TASK BRIEF: The line containing "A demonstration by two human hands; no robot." and every line after it, through the end of the material: copy these exactly and nothing else, leaving pictures out.

DATASET EXTRACT:
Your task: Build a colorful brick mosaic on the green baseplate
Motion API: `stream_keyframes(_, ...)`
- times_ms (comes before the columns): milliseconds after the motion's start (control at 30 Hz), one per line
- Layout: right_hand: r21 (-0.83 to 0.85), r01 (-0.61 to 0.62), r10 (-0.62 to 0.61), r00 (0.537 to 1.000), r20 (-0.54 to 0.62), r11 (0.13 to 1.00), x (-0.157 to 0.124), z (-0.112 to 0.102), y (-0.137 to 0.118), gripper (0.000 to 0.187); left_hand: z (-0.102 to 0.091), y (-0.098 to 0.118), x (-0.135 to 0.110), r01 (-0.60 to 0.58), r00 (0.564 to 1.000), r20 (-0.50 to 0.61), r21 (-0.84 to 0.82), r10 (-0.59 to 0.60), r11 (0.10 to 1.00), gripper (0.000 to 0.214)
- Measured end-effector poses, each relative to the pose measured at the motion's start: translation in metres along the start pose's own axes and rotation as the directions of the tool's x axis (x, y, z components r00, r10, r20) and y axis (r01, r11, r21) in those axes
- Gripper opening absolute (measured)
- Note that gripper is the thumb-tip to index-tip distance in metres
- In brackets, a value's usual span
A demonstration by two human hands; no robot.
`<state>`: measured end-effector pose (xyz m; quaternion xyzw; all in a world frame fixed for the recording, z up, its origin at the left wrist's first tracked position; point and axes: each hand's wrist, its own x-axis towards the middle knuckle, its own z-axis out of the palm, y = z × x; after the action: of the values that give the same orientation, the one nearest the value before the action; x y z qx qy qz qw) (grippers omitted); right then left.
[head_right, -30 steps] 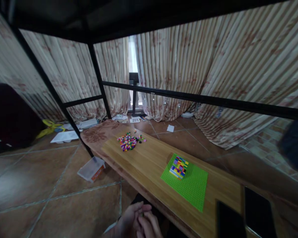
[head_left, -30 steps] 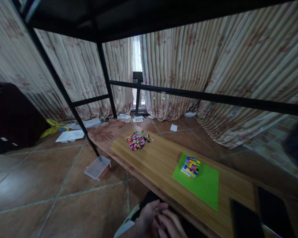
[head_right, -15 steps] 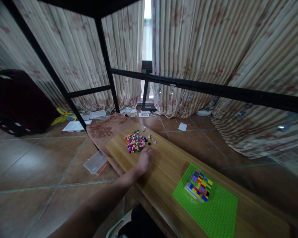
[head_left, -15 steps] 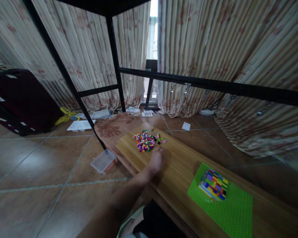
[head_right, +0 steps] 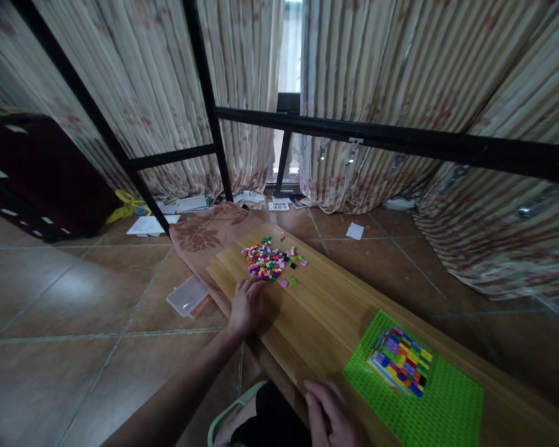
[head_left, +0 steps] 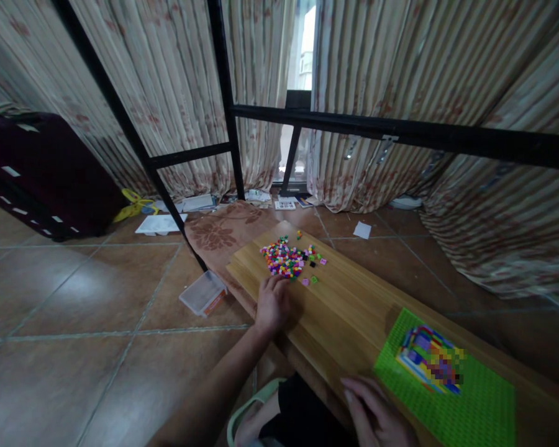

ANSWER TO THE PROBLEM:
A demonstration by two human hands; no robot.
`<state>`: measured end-effector pose (xyz m; quaternion xyzw; all in a world frame fixed for the recording, z up, its origin at the left wrist's first tracked position; point and axes: each hand's wrist, its own x-axis towards the middle knuckle, its own z-axis out of the palm, y = z × x; after the action: of the values that give the same orientation, the one nearest the value before the action; x y z qx qy qz qw) (grippers omitted); right then left.
[head_right, -30 steps] 
[head_left, -30 steps] 
[head_right, -15 steps] 
[head_left, -15 steps] 
[head_right, +0 steps] 
[head_left, +0 steps] 

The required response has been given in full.